The technology likely to have the greatest impact on the future of the world economy has arrived, and it’s not self-driving cars, solar energy, or artificial intelligence.
It’s called the blockchain.
Smart contracts and other blockchain enabled digital documents highlight the potential for traditional legal services to be disrupted. Smart contracts can remove the need for enforcement of contracts in court, by having the agreement automatically execute on the blockchain and transfer funds in a verifiable way.
There's more to blockchain than cryptocurrency, and with the big players in financial services still firmly reliant upon legacy technology and software, there's huge potential for innovators using blockchain to bring highly competitive offerings to the table.
To realise the potential of personalised health-care and precision medicine, it's essential to have reliable, consistent and secure personal health data. This needs to be stored for long-term use, out-lasting a patient's relationship with any individual doctor, hospital or clinic, and should be portable world-wide.
1 in 6 people in the world has no form of official identification, according to the World Bank, which impacts their ability to access financial services, democratic processes, travel, education, health and government benefits.

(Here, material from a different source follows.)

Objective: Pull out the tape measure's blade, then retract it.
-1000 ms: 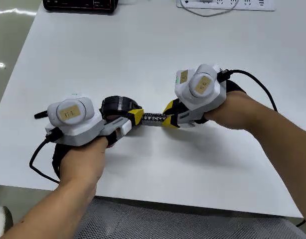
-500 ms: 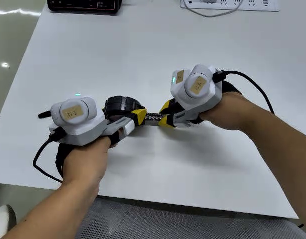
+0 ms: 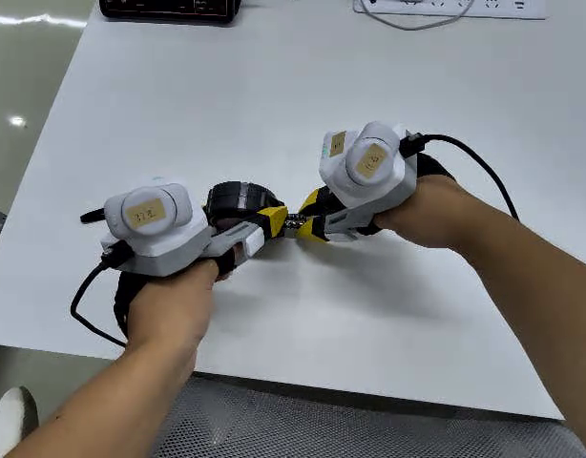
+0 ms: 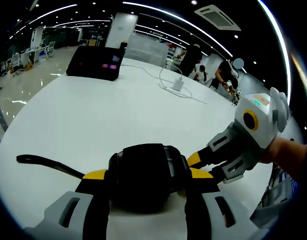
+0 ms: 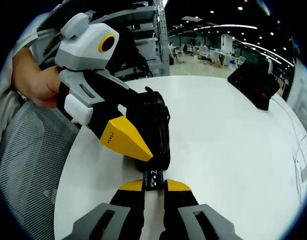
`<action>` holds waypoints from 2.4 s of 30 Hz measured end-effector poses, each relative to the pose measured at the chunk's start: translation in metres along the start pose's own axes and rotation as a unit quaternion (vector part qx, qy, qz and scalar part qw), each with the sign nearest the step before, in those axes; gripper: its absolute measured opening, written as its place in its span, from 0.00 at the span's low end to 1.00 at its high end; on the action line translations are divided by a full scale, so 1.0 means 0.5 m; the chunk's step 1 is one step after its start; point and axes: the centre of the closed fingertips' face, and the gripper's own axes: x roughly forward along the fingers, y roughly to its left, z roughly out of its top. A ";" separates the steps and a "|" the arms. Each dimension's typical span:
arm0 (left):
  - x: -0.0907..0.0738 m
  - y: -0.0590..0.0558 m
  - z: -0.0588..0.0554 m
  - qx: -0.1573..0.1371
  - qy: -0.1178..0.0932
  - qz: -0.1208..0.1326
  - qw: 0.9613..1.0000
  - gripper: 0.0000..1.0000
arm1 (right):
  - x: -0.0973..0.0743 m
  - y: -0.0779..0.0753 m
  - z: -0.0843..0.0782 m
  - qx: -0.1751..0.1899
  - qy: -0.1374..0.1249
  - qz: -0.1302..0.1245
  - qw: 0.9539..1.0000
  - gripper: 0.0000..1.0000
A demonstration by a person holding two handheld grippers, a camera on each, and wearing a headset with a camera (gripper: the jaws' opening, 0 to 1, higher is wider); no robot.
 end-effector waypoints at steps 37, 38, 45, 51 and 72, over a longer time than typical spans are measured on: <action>0.001 -0.002 0.000 -0.016 0.003 -0.009 1.000 0.59 | 0.010 0.006 0.016 0.002 -0.009 -0.005 1.000 0.18; 0.001 -0.003 -0.001 -0.016 0.002 -0.009 1.000 0.59 | 0.009 0.006 0.016 0.002 -0.010 -0.005 1.000 0.18; 0.001 -0.003 -0.001 -0.015 0.003 -0.009 1.000 0.60 | 0.004 0.001 0.015 0.006 -0.013 -0.008 1.000 0.19; 0.001 -0.004 0.001 -0.003 0.002 -0.007 1.000 0.62 | -0.004 0.000 0.020 0.020 -0.027 -0.007 0.999 0.22; -0.013 0.002 0.009 0.024 0.000 -0.009 1.000 0.66 | -0.036 0.004 0.011 0.031 -0.047 -0.025 0.998 0.29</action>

Blockchain could be used to facilitate uncloneable identity documents which could be validated worldwide.
How could Blockchain/Distributed Ledger Technology be used to streamline and disintermediate the process of buying and completing the sale of valuable property (for example, a house)?
How could Blockchain/Distributed Ledger Technology be used to create a peer-to-peer insurance system, allowing premiums to be collected and paid out in the event of a need for a claim?
How could Blockchain-enabled smart contracts be used to improve the delivery of legal services to clients?
These challenges were proposed by RBS, our event sponsor.
How could Blockchain/Distributed Ledger Technology be leveraged to help groups manage their spending in a secure and trusted way?
How could Blockchain/Distributed Ledger Technology help allow businesses to build a trusted reputation (i.e. users reaching consensus)?
How could charities use ICOs and Smart Contracts to help people raise money for different causes, through doing actions?
How could Blockchain/Distributed Ledger Technology create a portable emergency health record, giving secure access to critical patient records in emergency scenarios?
How could Blockchain/Distributed Ledger Technology be used to build a verifiable, anonymous medical information sharing system for clinical research, proving the validity of the health data being submitted, preventing tampering with results, but not identifying the individual patient.
When considering applications of blockchain in healthcare, it’s important to keep in mind the privacy considerations of this, especially when related to blockchain, where information is inherently visible to other participants in the blockchain (unless encrypted).
How could Blockchain/Distributed Ledger Technology be used to facilitate and control the issuance of emergency aid and resources to victims in disaster scenarios? People may not have access to official identification, or may never have had this. Charities, government and voluntary organisations want to ensure that the same individual does not claim funding multiple times, and that individuals are entitled to what they are receiving. Donors also wish to be able to verify their donated funds were used properly, and reached those in need.
How could Blockchain/Distributed Ledger Technology be used to allow for secure online voting to take place for an election or other democratic event? How do you ensure privacy of people’s votes, and show they are all counted?